**Task goal**
Omitting all pictures, retype the entries below exactly as given.

Collection entries
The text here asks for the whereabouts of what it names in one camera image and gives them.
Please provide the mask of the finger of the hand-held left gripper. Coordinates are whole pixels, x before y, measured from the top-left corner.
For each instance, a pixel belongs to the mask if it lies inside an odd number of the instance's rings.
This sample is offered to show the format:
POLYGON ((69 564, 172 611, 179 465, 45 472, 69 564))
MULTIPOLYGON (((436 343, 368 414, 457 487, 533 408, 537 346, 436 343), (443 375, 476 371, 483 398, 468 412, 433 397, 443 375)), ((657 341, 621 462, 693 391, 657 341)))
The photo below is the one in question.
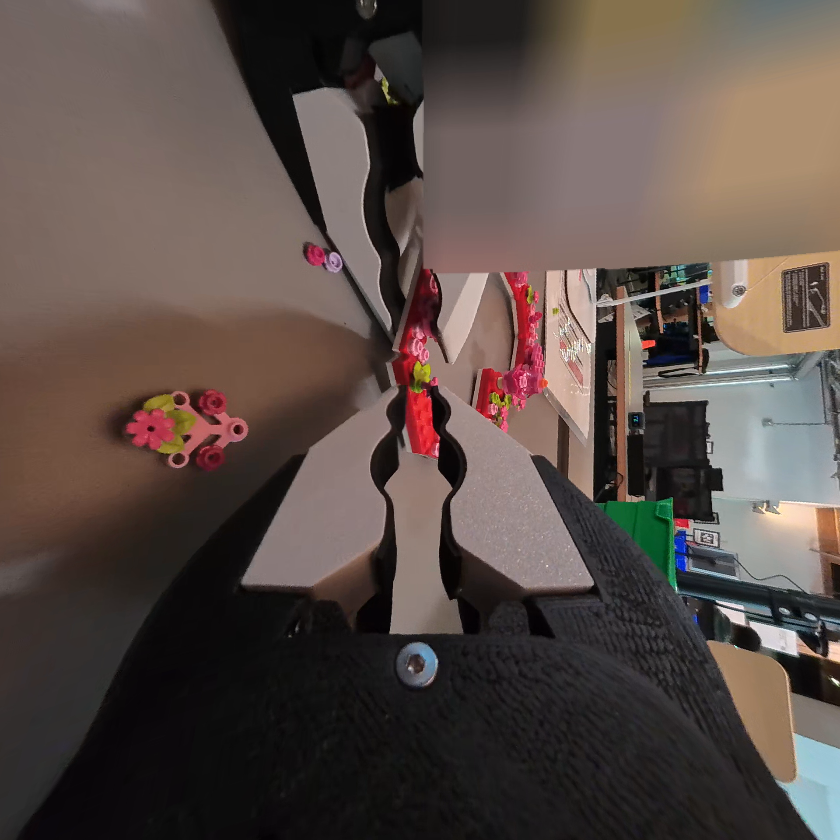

**Solution to this problem**
The text here asks for the whereabouts of what it names in one camera image and gives them.
Please provide the mask of the finger of the hand-held left gripper. Coordinates are whole pixels, x before y, measured from the top-left corner.
For each instance, a pixel belongs to the mask if it lies inside an odd number of the instance's rings.
This sample is offered to show the format:
POLYGON ((69 564, 172 611, 179 465, 45 472, 69 564))
MULTIPOLYGON (((436 343, 368 414, 457 487, 533 408, 537 346, 436 343), (443 375, 476 371, 483 398, 468 412, 433 397, 443 375)), ((657 341, 621 462, 693 391, 657 341)))
The photo below is the one in question.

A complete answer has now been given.